Sunday, 5 January 2014

Unit Tests - Challenges

Happy New Year! Here I return to my series of posts on Unit Tests.

I guess you know by now that Unit Tests have many advantages, so why isn't everybody using them? Well, you'd be surprised how many people are using them! But the uptake has been slow, probably due to ignorance of their benefits (already covered) and various "challenges". This week I will explain the challenges, why they are far outweighed by the benefits, and how to overcome them or at least lessen their effect.

First, I will mention something that is a major challenge in itself - actually implementing Unit Tests properly. Poor practices are the main reason that Unit Tests are rejected after they have been tried. (I had intended to cover this now but it will be in the next post Unit Tests - Best Practice which will include a discussion of poor practices like incomplete test coverage, etc -- so stay tuned!!)

1. You need to Understand the Code

The first problem with Unit Tests is something that nobody talks about - except that some people mention it as an advantage of them. (Maybe it is an advantage sometimes, but in my experience it is a drawback.)

In C, you can write code and know it will just work without truly understanding it. The design of the language, such as proper handling of zero (see Zero), asymmetric bounds (see Asymmetric Bounds), etc makes coding fast, and reliable. But with Unit Tests you suddenly have to understand things like boundary conditions or different combinations of inputs.

In this example I assume the coder knows the correct behavior of strncpy() - eg, that the destination string is not nul- terminated if the length is exceeded.

BTW As a test I wrote the code for strncpy() in 81 seconds.
For example, a C programmer can typically write the code for the standard library routine strncpy(), and get it right, in a minute or two. However, to consider all possible values and combinations of input parameters and create Unit Tests for them all would take at least an order of magnitude longer - at least 30 minutes, probably more.

Despite this I still believe that Unit Tests are more than worthwhile. (Though this was the main reason that I initially rejected them - see my previous post on Personal Experiences). First, for larger modules actually trying to understand how the code might react to different combinations of inputs may reveal bugs and lead to better code (see the Design section in Unit Tests - Advantages).

For modules that are likely to change (ie, most) there is an even more important consideration: you can change the module to your heart's content and you can simply run the Unit Tests to ensure that bugs have not been inserted. This can more than compensate for effort needed to understand the code and create the Unit Tests.

Even the code for strncpy(), mentioned above, might need to change. For example, it may have to be rewritten to copy 4 (aligned) bytes at a time for better performance.

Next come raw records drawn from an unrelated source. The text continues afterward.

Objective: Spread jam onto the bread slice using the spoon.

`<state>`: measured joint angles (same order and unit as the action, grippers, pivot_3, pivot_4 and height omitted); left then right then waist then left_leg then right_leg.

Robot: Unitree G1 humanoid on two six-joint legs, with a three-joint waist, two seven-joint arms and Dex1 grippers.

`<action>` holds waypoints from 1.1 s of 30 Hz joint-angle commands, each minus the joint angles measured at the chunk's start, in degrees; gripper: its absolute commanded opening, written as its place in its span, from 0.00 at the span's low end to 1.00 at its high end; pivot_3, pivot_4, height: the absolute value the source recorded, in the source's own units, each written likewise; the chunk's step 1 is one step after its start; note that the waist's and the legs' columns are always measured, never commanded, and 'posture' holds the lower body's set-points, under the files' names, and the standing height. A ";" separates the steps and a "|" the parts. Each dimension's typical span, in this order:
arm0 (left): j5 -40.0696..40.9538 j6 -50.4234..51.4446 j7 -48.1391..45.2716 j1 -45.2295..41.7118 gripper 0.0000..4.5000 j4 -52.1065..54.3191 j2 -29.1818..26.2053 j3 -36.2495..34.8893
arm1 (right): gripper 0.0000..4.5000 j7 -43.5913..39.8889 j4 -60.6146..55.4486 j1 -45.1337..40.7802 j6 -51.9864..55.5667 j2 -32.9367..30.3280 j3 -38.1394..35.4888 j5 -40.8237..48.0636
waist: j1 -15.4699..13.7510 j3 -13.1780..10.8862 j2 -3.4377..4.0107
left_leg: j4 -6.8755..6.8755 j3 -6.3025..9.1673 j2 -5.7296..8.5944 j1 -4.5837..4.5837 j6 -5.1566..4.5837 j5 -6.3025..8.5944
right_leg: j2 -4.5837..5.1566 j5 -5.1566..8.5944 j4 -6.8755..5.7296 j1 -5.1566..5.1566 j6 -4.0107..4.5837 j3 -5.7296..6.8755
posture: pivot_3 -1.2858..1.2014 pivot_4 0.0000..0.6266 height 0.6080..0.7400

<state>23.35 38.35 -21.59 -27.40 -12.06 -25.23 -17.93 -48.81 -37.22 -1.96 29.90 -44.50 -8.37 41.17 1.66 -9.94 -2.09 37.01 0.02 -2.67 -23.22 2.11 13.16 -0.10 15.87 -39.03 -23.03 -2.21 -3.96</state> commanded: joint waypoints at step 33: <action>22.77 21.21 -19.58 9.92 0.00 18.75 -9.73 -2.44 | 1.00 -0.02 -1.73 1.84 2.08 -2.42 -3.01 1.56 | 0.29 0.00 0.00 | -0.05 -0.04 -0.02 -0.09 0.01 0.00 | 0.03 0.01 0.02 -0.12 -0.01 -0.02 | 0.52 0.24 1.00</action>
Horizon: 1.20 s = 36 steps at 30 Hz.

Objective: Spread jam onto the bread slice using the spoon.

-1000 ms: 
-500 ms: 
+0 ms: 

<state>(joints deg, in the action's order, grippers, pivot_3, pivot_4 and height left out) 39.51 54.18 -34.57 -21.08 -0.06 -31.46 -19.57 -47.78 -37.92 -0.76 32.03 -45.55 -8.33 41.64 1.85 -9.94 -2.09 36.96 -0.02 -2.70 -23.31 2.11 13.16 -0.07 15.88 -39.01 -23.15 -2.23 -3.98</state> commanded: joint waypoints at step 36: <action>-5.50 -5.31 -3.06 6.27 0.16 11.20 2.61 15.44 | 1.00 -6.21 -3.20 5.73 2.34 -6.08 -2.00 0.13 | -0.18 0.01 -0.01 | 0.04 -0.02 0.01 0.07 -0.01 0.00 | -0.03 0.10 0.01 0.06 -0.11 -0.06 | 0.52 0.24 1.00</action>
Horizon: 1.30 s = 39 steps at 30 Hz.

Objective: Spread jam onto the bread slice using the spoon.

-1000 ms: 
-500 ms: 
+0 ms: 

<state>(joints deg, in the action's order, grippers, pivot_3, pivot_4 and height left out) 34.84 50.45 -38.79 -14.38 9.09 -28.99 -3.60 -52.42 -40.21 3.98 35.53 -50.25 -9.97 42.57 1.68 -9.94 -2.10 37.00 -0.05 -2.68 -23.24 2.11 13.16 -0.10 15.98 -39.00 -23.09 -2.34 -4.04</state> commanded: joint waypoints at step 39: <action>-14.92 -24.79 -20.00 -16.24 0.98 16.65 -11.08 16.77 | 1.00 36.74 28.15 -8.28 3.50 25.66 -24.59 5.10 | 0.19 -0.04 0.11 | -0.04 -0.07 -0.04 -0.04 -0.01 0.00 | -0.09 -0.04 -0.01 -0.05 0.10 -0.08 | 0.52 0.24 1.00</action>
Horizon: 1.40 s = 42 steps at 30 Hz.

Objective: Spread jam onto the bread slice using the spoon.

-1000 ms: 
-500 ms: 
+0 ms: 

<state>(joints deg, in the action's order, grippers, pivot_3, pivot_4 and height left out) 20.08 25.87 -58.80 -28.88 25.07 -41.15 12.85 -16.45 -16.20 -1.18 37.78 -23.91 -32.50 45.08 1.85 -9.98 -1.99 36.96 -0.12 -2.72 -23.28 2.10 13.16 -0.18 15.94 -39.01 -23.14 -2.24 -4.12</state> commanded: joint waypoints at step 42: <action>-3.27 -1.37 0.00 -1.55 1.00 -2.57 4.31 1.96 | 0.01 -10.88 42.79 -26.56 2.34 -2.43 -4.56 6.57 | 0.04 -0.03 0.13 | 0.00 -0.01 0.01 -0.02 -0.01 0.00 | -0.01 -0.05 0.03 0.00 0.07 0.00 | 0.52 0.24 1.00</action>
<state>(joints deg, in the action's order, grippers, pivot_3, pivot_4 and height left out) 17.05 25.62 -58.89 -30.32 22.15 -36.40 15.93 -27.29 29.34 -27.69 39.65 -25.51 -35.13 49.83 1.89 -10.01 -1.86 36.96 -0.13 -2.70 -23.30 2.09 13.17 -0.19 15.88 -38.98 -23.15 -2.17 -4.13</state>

In this case having Unit Tests can be very useful for checking that the code still behaves correctly. (Of course, you probably need to add new tests after this change, for example that 4 character and 5 characters strings, strings with different alignment, etc are copied correctly.)

Finally, there are tools available to address this problem such as the excellent tool from Microsoft called Pex. Pex analyses your code and works out different sets of test values, for example, to check boundary conditions. It is not a fully automated system so you still have to understand the code, but it can save a lot of time.

2. They Take Time

There is no getting around it - writing Unit Tests takes time. Writing good Unit Tests can take much more time than the time to write the code being tested, for the reasons discussed below and next week. Many proponents of Unit Tests say that once you are used to writing them that it does not add appreciably to the time to write the code, but either they are not writing tests properly, are lying, or they know something that I don't.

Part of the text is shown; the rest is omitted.